Improving Binary Classification for Person Recognition

ouimet51 · June 9, 2019, 11:27pm

Hello!

I am currently working on a binary image classifier - the models goal is to identify any images where Donald Trump is present. I decided the best route was to have two categories non-trump and trump images.

The non-trump training data is just a set of random images, I attempted to add in some extra images of peoples faces (non-trump obviously) so it wouldn’t just learn to detect the difference between images with and without people/faces. The trump images are just a bunch of images with Donald Trump present.

I trained the model and it did pretty well (error rate = 0.05) but because it’s \ a binary classification model I feel like it can do better (< 0.01). When I look at the interp.plot_top_losses it seems like the model struggles the most when there is a non-trump image with a face in it (see image below… sorry Obama)

So my questions are as follows:

Is the way I have my training data set up the best way to go about feeding the data model or is there a better way?
If the way I have the data set up is a good way to configure the data how can I improve the model for faces specifically?

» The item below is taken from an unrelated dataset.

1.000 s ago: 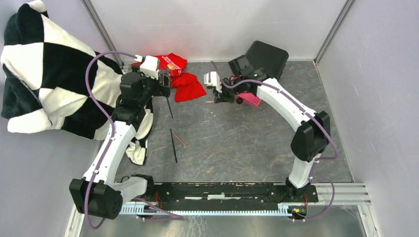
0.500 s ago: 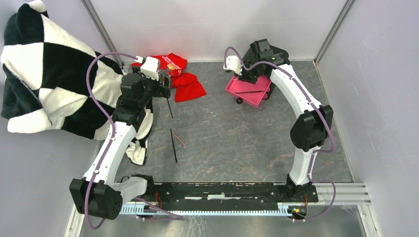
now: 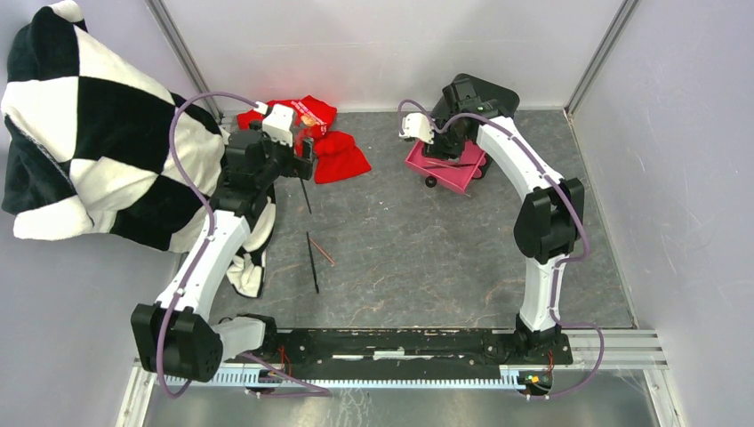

Happy to provide more information
thanks in adance

dipam7 · June 10, 2019, 11:34am

Hey, this type of problem is actually called one class classification. It’s a relatively difficult problem because the non-trump class can be practically anyone. I remember there are a few threads about it on the forum, but I don’t think I remember seeing any implementations. Check them out. Cheers

ouimet51 · June 14, 2019, 6:58pm

Hey, thanks for your response, just knowing the type of classification problem that I was trying to solve was very helpful.

I was able to find a few articles on one class classification and it seems like it’s a problem that no one has a great solve for just yet from a practical standpoint. I did find this article One Class Classifying — What kind of data set I should have? which provided some helpful insight.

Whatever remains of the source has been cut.